**Provided data**

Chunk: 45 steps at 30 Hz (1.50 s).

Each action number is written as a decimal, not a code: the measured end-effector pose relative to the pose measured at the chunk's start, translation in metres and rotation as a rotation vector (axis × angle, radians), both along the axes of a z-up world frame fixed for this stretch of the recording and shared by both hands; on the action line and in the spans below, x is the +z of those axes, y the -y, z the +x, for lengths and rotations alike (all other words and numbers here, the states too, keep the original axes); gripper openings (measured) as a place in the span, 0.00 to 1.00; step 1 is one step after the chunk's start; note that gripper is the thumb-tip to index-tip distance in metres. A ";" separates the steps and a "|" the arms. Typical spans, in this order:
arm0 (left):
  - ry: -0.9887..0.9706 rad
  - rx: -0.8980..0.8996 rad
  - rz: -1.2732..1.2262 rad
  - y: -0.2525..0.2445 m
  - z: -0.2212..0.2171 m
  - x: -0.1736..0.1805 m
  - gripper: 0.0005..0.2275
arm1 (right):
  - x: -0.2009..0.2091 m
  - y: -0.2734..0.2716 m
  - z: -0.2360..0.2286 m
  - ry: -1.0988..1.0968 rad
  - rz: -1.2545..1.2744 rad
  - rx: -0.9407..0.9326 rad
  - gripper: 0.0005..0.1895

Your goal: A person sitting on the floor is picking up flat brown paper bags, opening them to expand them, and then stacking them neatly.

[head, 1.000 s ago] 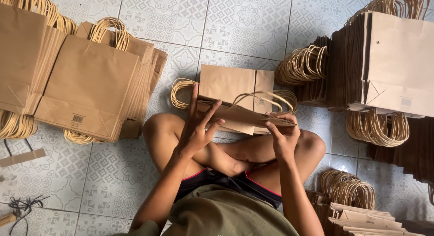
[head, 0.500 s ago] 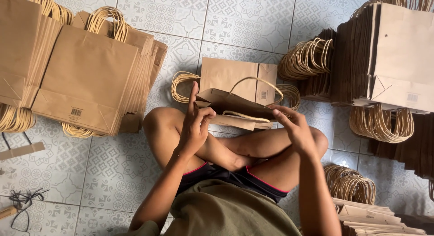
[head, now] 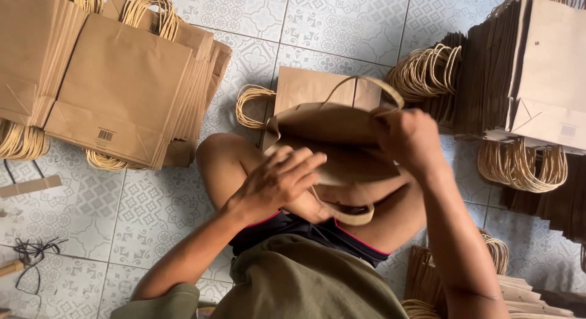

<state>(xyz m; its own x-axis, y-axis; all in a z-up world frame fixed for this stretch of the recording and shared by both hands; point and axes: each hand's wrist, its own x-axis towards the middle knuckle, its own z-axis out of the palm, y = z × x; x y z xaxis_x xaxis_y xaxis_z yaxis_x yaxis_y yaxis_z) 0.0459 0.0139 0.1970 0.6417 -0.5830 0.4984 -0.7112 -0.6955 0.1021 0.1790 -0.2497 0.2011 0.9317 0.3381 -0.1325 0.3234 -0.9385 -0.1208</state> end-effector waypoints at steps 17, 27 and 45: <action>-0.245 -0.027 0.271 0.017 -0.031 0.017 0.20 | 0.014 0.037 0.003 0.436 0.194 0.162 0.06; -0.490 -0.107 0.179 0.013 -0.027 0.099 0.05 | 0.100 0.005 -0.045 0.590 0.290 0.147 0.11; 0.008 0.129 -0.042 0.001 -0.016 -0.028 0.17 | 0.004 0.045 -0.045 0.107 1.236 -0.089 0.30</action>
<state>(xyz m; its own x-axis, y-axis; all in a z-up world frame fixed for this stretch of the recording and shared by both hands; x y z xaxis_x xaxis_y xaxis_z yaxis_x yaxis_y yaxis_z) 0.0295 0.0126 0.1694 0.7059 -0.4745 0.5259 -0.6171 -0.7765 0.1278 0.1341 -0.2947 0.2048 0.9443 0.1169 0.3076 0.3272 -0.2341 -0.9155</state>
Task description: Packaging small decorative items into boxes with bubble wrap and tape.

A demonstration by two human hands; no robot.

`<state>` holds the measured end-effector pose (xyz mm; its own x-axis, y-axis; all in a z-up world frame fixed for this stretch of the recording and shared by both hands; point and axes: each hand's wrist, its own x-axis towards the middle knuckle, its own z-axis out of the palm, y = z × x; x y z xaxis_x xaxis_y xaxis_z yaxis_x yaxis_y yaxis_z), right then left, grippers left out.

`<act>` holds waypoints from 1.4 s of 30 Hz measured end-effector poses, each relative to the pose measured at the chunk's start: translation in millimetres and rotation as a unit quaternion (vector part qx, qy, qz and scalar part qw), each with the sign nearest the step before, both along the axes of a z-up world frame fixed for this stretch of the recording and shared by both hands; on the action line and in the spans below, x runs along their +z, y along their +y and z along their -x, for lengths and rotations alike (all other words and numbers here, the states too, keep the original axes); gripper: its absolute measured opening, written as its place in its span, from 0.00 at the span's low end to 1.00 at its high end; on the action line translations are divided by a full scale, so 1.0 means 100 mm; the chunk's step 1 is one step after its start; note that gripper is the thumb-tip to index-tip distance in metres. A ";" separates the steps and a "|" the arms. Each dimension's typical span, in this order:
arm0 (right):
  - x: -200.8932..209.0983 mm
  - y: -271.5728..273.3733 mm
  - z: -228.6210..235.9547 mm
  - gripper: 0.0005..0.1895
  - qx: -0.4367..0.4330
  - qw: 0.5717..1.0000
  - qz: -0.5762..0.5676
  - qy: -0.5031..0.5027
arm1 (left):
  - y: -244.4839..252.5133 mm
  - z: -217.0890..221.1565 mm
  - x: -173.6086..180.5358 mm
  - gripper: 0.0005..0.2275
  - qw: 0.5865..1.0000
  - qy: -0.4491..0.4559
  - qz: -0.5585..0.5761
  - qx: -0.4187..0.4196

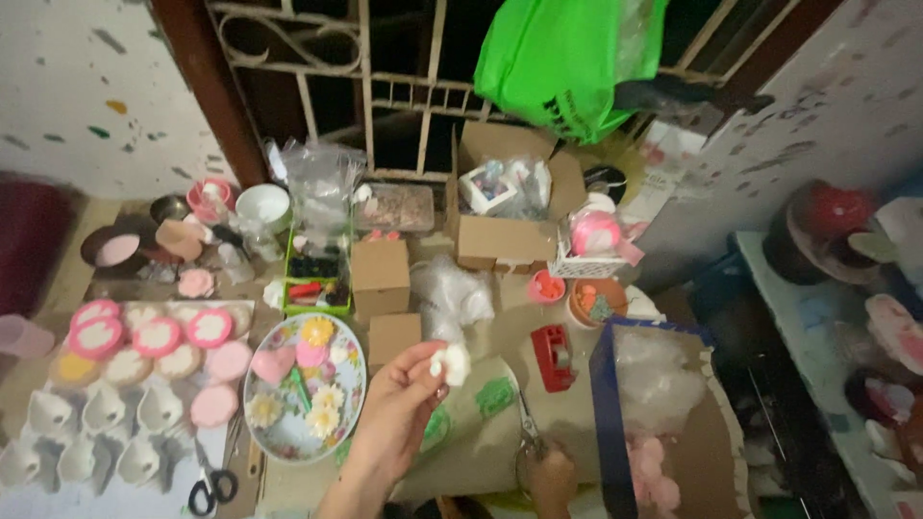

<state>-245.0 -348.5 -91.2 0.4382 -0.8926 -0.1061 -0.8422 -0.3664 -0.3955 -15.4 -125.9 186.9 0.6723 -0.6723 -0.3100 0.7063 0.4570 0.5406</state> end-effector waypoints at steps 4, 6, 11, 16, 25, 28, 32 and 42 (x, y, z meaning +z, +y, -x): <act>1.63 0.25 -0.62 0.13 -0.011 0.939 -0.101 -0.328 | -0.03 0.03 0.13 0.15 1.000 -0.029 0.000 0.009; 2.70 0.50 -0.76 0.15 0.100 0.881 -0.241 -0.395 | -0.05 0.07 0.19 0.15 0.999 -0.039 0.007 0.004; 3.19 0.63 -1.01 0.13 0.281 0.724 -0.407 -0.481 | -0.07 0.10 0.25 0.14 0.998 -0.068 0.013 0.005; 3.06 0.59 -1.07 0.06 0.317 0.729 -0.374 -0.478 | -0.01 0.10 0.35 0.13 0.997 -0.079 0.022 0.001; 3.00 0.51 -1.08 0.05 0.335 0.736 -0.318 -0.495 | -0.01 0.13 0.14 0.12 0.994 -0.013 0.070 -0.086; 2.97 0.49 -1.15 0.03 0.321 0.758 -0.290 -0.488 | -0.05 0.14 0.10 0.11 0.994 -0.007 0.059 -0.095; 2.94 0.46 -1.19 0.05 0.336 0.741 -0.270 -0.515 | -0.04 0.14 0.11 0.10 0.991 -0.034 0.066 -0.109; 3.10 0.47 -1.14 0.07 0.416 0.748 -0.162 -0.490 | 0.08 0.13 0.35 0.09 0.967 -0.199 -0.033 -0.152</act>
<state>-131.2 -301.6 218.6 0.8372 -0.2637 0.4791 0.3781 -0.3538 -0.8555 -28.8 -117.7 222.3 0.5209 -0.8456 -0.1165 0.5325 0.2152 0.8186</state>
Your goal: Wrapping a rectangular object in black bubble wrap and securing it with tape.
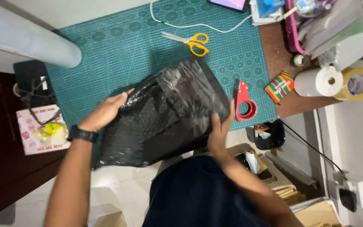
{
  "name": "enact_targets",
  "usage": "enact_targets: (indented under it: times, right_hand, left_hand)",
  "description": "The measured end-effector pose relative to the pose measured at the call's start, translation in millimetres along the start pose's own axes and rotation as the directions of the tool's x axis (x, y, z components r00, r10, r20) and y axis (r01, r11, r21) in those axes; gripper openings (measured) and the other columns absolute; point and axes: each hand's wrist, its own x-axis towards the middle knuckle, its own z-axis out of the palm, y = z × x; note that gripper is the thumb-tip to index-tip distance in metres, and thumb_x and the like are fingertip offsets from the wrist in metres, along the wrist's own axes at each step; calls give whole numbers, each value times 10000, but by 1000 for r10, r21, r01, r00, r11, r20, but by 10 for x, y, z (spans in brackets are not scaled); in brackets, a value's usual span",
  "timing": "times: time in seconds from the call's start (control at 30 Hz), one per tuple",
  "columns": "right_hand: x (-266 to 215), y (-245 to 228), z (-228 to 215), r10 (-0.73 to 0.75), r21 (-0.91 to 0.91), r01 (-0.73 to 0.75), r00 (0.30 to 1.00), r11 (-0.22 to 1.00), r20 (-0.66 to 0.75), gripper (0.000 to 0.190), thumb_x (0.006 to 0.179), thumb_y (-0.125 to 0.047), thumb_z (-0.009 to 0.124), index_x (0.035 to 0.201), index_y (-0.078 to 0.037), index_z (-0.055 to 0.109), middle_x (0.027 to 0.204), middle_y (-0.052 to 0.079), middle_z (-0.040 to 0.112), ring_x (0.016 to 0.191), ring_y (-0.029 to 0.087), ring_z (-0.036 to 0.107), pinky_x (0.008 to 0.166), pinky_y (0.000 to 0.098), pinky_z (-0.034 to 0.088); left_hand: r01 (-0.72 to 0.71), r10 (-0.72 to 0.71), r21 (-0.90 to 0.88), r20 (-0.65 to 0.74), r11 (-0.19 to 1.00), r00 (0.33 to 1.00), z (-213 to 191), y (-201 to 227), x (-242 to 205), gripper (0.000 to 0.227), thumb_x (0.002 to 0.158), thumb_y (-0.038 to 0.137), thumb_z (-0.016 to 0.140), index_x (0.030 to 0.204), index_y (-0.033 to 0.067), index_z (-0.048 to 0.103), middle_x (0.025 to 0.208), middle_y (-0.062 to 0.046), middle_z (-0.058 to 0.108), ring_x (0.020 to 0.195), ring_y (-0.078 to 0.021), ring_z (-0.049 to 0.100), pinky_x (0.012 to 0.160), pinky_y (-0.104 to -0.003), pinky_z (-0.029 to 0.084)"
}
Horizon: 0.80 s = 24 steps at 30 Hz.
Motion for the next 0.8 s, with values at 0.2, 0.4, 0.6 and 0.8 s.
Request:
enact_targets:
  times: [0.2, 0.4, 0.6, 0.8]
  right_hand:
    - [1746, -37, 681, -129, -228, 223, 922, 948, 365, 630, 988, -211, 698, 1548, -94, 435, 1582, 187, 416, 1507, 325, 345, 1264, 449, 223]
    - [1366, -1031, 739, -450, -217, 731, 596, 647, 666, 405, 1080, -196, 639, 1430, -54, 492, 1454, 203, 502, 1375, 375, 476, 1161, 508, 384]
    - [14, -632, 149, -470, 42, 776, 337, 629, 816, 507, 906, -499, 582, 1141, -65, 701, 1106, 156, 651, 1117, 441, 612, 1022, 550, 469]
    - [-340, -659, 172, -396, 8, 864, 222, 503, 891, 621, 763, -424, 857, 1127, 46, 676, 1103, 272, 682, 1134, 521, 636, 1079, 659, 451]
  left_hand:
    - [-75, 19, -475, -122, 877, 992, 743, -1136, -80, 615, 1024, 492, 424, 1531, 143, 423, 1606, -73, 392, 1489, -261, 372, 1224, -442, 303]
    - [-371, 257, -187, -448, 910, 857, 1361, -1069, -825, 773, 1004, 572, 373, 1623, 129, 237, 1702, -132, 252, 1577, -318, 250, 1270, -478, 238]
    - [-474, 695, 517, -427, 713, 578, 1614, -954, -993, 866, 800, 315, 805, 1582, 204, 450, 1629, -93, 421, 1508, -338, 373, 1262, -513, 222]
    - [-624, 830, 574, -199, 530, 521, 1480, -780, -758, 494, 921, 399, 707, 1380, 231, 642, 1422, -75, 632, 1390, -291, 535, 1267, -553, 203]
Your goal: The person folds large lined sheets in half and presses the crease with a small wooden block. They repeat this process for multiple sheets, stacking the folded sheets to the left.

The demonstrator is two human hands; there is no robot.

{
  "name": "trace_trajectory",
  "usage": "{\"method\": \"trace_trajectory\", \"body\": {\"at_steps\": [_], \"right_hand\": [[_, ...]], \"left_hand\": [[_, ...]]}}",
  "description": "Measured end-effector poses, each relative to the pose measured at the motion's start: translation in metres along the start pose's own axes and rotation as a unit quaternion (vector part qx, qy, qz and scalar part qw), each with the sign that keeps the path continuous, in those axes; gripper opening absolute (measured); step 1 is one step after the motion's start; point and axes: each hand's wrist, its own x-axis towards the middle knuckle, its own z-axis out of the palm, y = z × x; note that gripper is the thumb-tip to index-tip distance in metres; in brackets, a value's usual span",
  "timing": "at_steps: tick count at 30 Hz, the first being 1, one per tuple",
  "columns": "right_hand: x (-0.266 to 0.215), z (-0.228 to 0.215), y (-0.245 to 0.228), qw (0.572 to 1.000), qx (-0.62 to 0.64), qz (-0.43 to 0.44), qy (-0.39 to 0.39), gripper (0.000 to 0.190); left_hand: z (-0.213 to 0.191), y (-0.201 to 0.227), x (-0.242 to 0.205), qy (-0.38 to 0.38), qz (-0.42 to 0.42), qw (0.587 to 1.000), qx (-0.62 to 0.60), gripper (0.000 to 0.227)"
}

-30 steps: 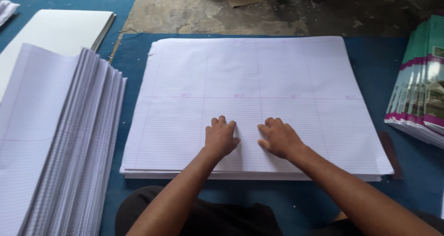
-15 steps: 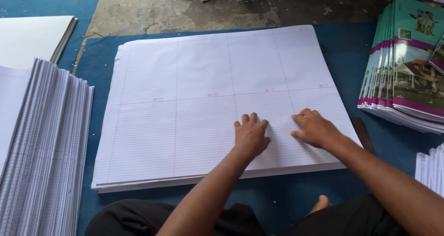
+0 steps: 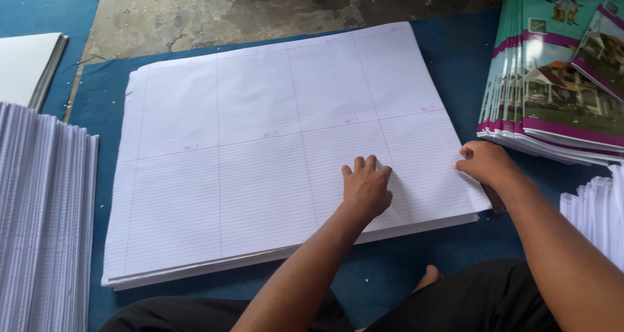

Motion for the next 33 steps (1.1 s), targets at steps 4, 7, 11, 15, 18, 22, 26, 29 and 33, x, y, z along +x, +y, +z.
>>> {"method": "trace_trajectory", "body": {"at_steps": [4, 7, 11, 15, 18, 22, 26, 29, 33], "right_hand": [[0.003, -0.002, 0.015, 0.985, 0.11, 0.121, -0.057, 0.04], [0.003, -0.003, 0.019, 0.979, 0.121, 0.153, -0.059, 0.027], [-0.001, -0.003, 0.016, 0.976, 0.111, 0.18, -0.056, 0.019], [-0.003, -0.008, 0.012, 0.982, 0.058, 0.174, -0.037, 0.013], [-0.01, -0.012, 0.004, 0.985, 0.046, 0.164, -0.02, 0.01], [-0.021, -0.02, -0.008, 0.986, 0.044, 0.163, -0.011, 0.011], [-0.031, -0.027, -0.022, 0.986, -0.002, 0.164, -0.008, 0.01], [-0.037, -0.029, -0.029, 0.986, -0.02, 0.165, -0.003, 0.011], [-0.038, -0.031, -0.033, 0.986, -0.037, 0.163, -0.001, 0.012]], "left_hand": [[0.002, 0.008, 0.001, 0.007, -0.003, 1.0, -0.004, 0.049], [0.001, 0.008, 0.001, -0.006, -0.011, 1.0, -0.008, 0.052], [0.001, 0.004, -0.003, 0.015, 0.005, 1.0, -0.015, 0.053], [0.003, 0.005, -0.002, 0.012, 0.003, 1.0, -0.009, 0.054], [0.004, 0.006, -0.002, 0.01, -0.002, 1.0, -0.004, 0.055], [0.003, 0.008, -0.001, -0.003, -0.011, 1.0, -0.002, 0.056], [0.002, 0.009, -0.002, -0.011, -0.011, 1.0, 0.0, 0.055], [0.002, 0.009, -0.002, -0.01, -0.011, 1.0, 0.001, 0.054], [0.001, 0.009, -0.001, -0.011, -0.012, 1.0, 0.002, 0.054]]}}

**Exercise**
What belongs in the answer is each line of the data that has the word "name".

**Solution to this exercise**
  "name": "enact_targets",
  "name": "trace_trajectory",

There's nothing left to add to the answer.